Trophies, taxidermy and empire

Words by:
William Gregory MRICS Golding Young and Mawer
Featured in:
February 2013

In our auction rooms we regularly see examples of taxidermy and hunting trophies, particularly from Africa.
One of the more interesting lots entered into our Grantham saleroom was the ‘Fenwick Collection’ of hunting trophies and taxidermy. Guy and Elsie Fenwick resided at North Luffenham Hall, near Stamford, and in 1904 went on a shooting expedition to British East Africa. Elsie kept an extensive diary of her party’s kills, illustrated with many interesting photographs of the area, including images of game and local tribesmen.

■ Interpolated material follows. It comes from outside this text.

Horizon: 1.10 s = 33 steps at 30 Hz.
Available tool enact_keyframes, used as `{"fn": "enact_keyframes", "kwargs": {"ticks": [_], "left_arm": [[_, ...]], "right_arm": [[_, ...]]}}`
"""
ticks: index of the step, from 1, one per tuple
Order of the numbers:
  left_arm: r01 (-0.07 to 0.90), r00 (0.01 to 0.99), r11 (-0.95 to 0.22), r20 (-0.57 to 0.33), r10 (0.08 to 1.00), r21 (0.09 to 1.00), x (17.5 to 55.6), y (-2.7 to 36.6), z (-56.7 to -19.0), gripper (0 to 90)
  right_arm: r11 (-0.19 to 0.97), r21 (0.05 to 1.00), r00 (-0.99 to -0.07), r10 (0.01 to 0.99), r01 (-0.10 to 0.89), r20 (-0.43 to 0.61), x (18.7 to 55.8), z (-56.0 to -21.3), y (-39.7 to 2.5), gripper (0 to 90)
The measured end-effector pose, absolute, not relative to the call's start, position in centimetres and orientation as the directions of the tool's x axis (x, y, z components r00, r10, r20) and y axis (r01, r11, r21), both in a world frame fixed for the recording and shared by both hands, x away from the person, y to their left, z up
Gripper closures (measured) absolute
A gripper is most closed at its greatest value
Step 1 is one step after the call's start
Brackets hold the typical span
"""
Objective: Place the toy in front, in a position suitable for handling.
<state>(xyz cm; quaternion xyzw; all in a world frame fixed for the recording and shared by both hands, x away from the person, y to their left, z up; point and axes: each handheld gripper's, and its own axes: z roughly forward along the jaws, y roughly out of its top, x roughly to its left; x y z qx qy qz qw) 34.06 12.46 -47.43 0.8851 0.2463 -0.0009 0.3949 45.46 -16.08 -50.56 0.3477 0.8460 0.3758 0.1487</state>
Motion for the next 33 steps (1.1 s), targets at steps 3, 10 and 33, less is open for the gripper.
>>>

She was an intrepid and fearless game hunter and single-handedly shot many types of game including a rhinoceros. One photograph shows Elsie, rifle in hand, with one of her local guides with a Grant’s gazelle. She wrote in her journal: ‘shot a Granti on the way, and Guy wounded an Ostrich.’ The collection gives us a snapshot of Edwardian England during the heyday of the British Empire.

Such was her character that Elsie brought a gazelle back from Africa. She describes how they got hold of the agents who send things through to England and they put the gazelle on the train and registered it, which saved us a lot of trouble! The collection sold to a telephone bidder for £1,500.

Another interesting area is anthropomorphic taxidermy, where stuffed animals are dressed as people or displayed as if engaged in human activities. This style was popular in Victorian and Edwardian times, but can still be found today. The style was popularised by Hermann Ploucquet, a taxidermist in Stuttgart, Germany, when he exhibited at the Great Exhibition in 1851.

An unusual diorama of a hedgehog playing a violin with a barn owl singing sold for £300.

The golden age of taxidermy was during the Victorian era, when mounted animals became part of interior designs and decor. The zebra head shown below, a classic interior design statement, sold for £520.